At 37, following multiple neck surgeries, he is turning in what is probably going to end up the greatest regular-season performance in NFL history. He has the fourth-most touchdown passes (47) in a season, with two games to go. His 4,811 yards are already 12th best all time. He needs 666 yards to break Drew Brees' record for yards in a season. His 112.9 rating is fourth all time. He'll win his unprecedented fifth MVP award. The season the Denver Broncos' star quarterback is having is unique in many ways.

And for his incredible 2013, Manning was named the Sports Illustrated Sportsman of the Year. He's just the eighth professional football player to win the award. The announcement was made at halftime of NBC's "Sunday Night Football."

The argument against Manning winning the award is the same one that follows him everywhere: He didn't win the Super Bowl during 2013. In all but one of his NFL seasons, that has been the criticism. Never mind that he didn't blow the coverage when Baltimore's Joe Flacco tied last season's playoff game in the final minute with a miracle pass. The lack of multiple titles always be the knock on Manning, although he has a chance to change that this season.

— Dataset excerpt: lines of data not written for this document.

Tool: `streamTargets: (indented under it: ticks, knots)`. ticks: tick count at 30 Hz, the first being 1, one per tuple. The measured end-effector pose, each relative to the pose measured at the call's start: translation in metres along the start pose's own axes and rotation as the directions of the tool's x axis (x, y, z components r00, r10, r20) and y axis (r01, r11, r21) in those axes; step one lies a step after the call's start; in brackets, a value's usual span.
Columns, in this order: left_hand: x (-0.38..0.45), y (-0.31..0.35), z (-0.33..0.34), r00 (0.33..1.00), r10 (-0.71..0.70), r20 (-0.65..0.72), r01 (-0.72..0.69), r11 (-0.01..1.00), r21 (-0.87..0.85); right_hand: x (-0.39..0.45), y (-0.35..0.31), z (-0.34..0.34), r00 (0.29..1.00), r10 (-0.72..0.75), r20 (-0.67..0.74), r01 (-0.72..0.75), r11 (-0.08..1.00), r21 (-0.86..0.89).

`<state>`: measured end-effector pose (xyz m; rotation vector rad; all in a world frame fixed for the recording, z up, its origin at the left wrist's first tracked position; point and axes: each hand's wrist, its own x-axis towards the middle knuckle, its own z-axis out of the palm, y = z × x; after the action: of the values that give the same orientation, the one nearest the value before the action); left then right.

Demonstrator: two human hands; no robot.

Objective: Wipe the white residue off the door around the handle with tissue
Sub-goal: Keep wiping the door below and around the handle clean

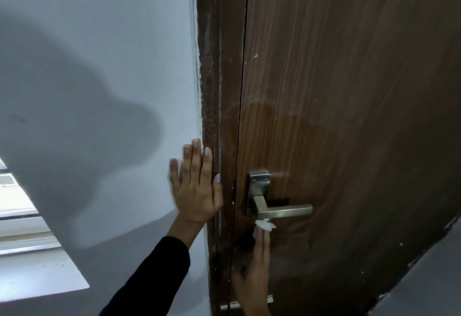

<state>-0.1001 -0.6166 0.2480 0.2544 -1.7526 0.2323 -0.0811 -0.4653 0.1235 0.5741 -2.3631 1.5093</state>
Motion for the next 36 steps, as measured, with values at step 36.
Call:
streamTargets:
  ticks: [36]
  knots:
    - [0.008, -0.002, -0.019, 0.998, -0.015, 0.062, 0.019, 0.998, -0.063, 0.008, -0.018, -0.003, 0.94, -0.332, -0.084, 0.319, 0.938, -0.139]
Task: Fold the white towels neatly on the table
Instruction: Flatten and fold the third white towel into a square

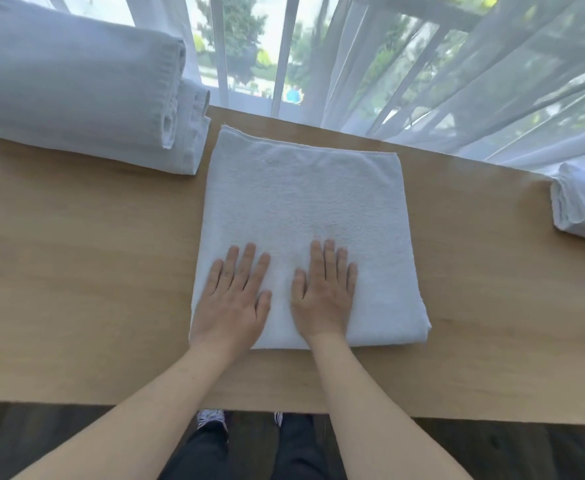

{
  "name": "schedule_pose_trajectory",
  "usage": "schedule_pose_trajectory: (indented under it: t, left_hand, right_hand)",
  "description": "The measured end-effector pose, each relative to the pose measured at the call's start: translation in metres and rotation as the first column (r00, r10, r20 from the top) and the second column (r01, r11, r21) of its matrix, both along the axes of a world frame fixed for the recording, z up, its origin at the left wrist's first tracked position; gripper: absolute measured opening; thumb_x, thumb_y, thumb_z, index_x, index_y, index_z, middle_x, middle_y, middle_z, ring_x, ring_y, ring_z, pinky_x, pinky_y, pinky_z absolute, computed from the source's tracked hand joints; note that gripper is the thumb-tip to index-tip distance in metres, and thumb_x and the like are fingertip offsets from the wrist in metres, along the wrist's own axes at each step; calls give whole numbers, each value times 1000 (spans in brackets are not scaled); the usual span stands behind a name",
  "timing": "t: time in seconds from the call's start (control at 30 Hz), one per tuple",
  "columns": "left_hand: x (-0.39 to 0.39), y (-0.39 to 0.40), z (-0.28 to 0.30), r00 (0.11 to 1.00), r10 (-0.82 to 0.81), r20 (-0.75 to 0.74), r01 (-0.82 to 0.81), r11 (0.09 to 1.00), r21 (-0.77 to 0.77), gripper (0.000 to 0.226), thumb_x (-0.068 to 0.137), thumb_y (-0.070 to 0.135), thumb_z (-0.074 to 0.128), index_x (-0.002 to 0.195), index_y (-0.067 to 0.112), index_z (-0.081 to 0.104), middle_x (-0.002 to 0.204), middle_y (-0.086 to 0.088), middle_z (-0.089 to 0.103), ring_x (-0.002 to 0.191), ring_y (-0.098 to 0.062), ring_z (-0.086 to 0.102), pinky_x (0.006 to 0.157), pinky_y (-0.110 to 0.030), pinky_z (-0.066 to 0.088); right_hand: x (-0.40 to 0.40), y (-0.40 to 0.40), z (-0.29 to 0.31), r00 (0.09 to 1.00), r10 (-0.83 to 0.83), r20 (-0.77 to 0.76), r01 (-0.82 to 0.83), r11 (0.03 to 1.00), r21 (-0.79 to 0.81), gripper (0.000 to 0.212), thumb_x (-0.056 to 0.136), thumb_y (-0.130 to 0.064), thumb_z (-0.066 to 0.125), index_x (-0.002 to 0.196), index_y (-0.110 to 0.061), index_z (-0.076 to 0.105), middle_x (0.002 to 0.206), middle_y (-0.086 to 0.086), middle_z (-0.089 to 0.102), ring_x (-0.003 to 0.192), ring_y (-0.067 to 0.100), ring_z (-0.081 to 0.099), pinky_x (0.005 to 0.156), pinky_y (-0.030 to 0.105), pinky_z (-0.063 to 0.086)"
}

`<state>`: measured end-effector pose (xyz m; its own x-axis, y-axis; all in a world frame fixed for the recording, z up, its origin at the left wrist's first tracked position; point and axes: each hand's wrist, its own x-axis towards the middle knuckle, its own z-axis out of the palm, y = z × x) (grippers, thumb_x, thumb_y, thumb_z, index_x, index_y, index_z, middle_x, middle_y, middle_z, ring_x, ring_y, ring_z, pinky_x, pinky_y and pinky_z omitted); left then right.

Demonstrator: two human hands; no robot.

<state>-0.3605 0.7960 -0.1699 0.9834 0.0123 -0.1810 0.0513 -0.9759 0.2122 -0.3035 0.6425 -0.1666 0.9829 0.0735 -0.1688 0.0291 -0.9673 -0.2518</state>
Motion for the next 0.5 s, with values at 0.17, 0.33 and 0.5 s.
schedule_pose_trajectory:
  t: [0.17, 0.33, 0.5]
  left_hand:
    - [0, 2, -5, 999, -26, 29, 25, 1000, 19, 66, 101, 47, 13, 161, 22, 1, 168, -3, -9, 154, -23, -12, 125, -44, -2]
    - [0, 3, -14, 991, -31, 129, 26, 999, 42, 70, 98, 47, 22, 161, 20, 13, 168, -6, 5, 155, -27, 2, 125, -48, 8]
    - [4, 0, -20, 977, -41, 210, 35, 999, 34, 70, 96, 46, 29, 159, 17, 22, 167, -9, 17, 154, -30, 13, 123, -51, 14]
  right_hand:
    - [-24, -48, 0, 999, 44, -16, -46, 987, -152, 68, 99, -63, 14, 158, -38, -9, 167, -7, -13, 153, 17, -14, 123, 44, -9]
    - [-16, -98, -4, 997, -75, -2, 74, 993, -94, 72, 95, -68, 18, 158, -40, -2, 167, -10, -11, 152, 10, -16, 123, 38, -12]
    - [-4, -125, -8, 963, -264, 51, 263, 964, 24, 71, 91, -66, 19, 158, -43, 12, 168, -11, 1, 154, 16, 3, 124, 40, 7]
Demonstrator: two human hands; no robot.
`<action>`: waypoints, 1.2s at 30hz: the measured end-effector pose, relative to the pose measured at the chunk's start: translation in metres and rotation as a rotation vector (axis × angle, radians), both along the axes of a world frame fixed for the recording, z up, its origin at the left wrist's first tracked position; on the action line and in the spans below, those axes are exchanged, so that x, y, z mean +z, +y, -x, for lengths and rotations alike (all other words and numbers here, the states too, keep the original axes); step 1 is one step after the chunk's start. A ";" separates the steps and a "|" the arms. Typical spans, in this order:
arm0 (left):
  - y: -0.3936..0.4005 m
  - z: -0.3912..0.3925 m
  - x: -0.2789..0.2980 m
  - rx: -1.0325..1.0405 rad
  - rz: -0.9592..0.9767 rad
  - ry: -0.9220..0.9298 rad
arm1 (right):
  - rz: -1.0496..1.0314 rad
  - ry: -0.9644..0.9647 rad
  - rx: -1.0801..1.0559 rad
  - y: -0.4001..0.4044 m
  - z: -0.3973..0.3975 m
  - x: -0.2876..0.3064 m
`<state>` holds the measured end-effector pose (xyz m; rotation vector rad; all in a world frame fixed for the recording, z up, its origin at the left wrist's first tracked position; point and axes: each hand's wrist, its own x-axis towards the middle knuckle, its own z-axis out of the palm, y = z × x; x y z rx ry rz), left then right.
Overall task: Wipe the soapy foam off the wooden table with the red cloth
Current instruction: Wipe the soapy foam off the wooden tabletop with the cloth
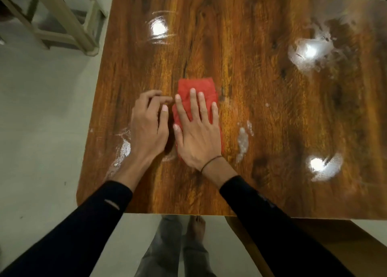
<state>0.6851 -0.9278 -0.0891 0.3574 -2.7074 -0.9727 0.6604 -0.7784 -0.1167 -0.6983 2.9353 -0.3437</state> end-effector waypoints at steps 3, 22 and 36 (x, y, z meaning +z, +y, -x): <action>0.000 0.005 -0.002 -0.064 0.096 -0.134 | -0.038 0.010 -0.025 -0.012 0.048 0.008; -0.001 0.010 -0.006 -0.147 0.360 -0.218 | 0.066 -0.055 -0.562 0.071 0.029 0.028; 0.005 0.012 -0.002 -0.129 0.366 -0.241 | -0.106 0.044 0.153 0.096 -0.077 -0.002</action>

The championship issue is why people might argue Boston Red Sox designated hitter David Ortiz should have won SI's award. He had a great postseason, helped his team to a World Series and his best moment of the year was probably his memorable speech after the Boston Marathon bombing. He might not have been the most valuable player on the Red Sox (second baseman Dustin Pedroia led the team in wins over replacement, also known as WAR), but he has a big personality and the SI award isn't just about on-field performance.

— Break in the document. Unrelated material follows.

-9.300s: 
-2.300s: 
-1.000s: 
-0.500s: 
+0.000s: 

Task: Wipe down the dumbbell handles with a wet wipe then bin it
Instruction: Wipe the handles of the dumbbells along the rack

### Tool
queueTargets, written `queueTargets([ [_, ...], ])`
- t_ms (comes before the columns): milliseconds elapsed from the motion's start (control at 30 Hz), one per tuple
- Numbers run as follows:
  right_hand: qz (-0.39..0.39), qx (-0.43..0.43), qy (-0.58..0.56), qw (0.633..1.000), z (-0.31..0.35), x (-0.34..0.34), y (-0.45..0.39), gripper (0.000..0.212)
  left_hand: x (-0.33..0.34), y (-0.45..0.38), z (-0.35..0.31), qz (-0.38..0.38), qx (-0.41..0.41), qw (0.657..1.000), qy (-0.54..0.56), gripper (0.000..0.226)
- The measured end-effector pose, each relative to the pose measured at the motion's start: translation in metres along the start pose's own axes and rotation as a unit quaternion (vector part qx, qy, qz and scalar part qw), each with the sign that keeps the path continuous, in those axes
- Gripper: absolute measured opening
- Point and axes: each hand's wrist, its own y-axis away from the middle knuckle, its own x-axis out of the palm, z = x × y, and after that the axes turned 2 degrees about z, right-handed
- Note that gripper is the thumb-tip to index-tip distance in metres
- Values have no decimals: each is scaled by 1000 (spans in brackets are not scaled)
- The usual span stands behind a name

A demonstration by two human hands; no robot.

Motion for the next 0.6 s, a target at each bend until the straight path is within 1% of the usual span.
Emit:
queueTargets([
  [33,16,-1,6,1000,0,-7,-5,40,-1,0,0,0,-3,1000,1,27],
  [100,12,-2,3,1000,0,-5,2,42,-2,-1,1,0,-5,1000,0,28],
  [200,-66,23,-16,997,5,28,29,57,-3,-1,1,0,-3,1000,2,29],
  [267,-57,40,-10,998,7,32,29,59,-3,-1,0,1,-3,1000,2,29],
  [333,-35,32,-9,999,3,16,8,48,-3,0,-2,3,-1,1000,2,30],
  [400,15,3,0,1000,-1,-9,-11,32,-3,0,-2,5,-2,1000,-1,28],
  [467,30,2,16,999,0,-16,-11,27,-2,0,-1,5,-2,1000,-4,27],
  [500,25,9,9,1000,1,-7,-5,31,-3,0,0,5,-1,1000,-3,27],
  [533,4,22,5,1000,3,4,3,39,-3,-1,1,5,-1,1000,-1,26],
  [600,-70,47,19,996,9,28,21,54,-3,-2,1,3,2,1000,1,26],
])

Miami Heat star LeBron James was deserving, but he won last year. Sports Illustrated's Peter King said Yankees relief pitcher Mariano Rivera was considered too, and the retired closer would have been a fine choice.

But again, what Manning is doing is pretty tough to deny. He has the great human interest story of coming back from the neck issues. He has reinvented his game because he doesn't have the dynamic physical skills he did years ago. He is universally respected, is the highest profile player in the wildly popular NFL, and is having an all-time great season.

Manning was Sports Illustrated's choice for Sportsman of the Year. It's hard to say it was a bad pick. But do you think it was the right one?